We could say that our ancient bodies require more movement than exercise. That is not to say that they both cannot co-exist in the new lifestyle paradigm, only that exercise as we know it has its limitations in providing all the movement benefits that we require as well as overcoming the many side effects of a sedentary lifestyle.

I think that the solution lies in increasing our daily reliance on gravity, increasing our ground reaction forces by interacting with our environment and supporting our body weight as many times during the day as possible.

We know that walking for 10 kilometres will produce different long-term responses that walking three kilometres. The reverse is also true when the body doesn’t move. The same musculo-skeletal cells responsible for movement will waste away if movement is taken away from them.

Activities of daily living that formed a major part of our lives for the past 100,000 years has been all but removed from our modern society. This in turn has removed cellular loads that were so integral to supporting our hunter-gatherer lifestyle.

Without some major changes to our lifestyle it is almost impossible to recreate the movement patterns that were so necessary for our survival and for which our bodies were designed and evolved.

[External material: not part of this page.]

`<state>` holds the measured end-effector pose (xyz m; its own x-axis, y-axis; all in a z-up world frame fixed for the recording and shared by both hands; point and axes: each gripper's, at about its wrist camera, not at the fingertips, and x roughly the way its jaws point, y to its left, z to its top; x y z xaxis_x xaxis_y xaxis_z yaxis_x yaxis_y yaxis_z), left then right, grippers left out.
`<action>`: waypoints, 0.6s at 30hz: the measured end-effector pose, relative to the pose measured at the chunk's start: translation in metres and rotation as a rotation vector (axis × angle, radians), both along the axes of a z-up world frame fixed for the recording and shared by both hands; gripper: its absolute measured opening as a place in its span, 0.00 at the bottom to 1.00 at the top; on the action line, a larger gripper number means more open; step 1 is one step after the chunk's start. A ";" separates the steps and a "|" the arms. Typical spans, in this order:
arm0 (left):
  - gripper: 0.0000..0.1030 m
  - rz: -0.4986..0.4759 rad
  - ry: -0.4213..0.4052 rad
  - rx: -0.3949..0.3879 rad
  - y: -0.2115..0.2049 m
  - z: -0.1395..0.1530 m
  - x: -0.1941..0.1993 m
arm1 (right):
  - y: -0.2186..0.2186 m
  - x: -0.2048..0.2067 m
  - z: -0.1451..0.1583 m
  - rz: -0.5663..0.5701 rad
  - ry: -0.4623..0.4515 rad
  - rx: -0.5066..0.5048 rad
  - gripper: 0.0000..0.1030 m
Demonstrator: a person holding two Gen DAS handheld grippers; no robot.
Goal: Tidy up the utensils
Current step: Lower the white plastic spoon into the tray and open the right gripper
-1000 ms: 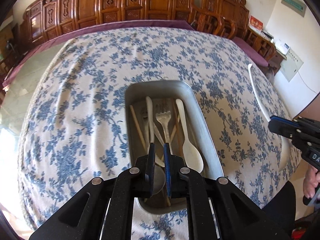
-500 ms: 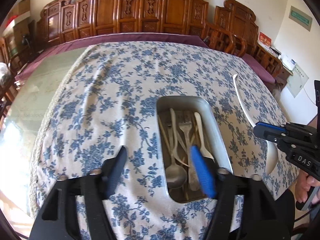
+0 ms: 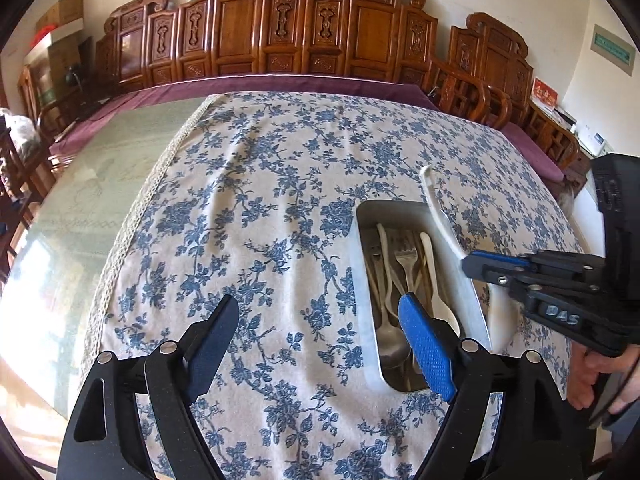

Going to gym for one hour a day does not recreate all the forces on our cells that were once so important. There has to be another answer! It can’t be entirely overcome by exercising for just 60 minutes per day…. it must include an increase in free-living opportunities throughout the day.

The new affluent diseases that we are now suffering from are a consequence to our new reduced movement patterns, load distributions and reduced cell deformations. We can’t survive without the correct foods eaten and we can’t survive without the multitude of movement patterns that our body has evolved to perform.

There might come a time where our bodies will be shaped by our new movement experiences and environment resulting in genetic changes that will be more suitable to just surviving in a sedentary society.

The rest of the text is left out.